Monitoring 📖 25 min read

Grafana Loki Deployment

I was running ELK on a 4GB VPS. Elasticsearch alone wanted 2GB of heap. The JVM would regularly spike to 3GB+, leaving almost nothing for the OS or anything else on the box. I switched to Loki in late 2024, and it replaced the entire ELK stack while running in under 512MB. This is how I did the migration.

Why Loki Over ELK?

The short version: ELK indexes everything, Loki indexes almost nothing. Loki only stores labels (like job name, hostname, environment) as indexed fields. The actual log lines sit compressed on disk and get scanned at query time. That approach uses a fraction of the memory because there's no inverted index sitting in RAM.

It plugs straight into Grafana, so if you already run Grafana for Prometheus dashboards, you don't need a separate UI like Kibana. One less thing to update, one less thing to break.

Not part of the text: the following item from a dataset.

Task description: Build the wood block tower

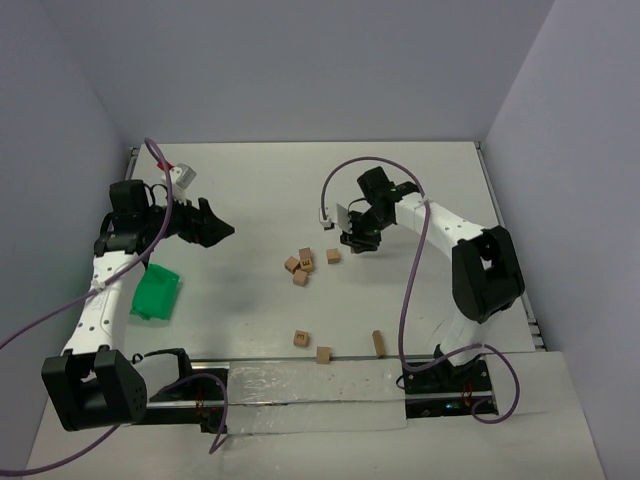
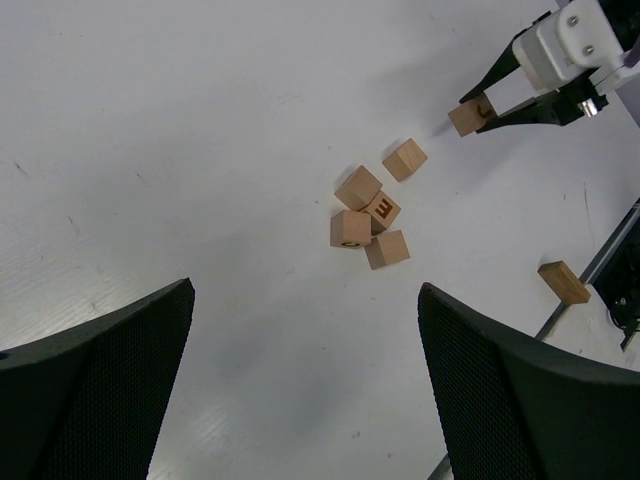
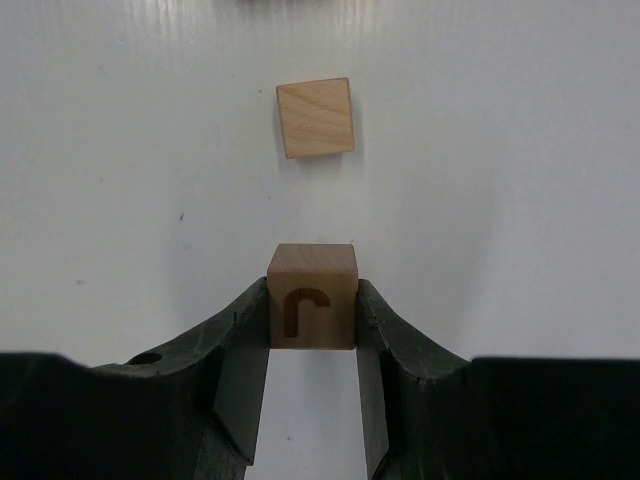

The tradeoff is real though — searches across unindexed content are slower, and if you need full-text search across millions of log lines, Loki will feel sluggish compared to Elasticsearch. For filtering by service, time range, and grepping for error patterns, it's more than enough.

Architecture

  • Loki - The log storage and query engine
  • Promtail - Agent that ships logs to Loki
  • Grafana - Where you view and query logs

Docker Compose Setup

version: "3"

services:
 loki:
 image: grafana/loki:latest
 ports:
 - "3100:3100"
 volumes:
 - ./loki-config.yaml:/etc/loki/local-config.yaml
 - loki-data:/loki
 command: -config.file=/etc/loki/local-config.yaml

 promtail:
 image: grafana/promtail:latest
 volumes:
 - ./promtail-config.yaml:/etc/promtail/config.yml
 - /var/log:/var/log:ro
 command: -config.file=/etc/promtail/config.yml

 grafana:
 image: grafana/grafana:latest
 ports:
 - "3000:3000"
 volumes:
 - grafana-data:/var/lib/grafana

volumes:
 loki-data:
 grafana-data:

Loki Configuration

Create loki-config.yaml:

auth_enabled: false

server:
 http_listen_port: 3100

common:
 path_prefix: /loki
 storage:
 filesystem:
 chunks_directory: /loki/chunks
 rules_directory: /loki/rules
 replication_factor: 1
 ring:
 kvstore:
 store: inmemory

schema_config:
 configs:
 - from: 2020-10-24
 store: boltdb-shipper
 object_store: filesystem
 schema: v11
 index:
 prefix: index_
 period: 24h

storage_config:
 boltdb_shipper:
 active_index_directory: /loki/boltdb-shipper-active
 cache_location: /loki/boltdb-shipper-cache

limits_config:
 enforce_metric_name: false
 reject_old_samples: true
 reject_old_samples_max_age: 168h

Promtail Configuration

Promtail is honestly annoying to configure compared to Filebeat. Filebeat's YAML is straightforward — you point it at files and it ships them. Promtail's config has this label-centric model where __path__ is technically a label, not a path directive, and the glob behavior doesn't always match what you'd expect. I spent an hour wondering why no logs appeared until I realized my path had /var/log/nginx/*.log but the actual files were in /var/log/nginx/access.log and error.log separately. Filebeat would have just worked.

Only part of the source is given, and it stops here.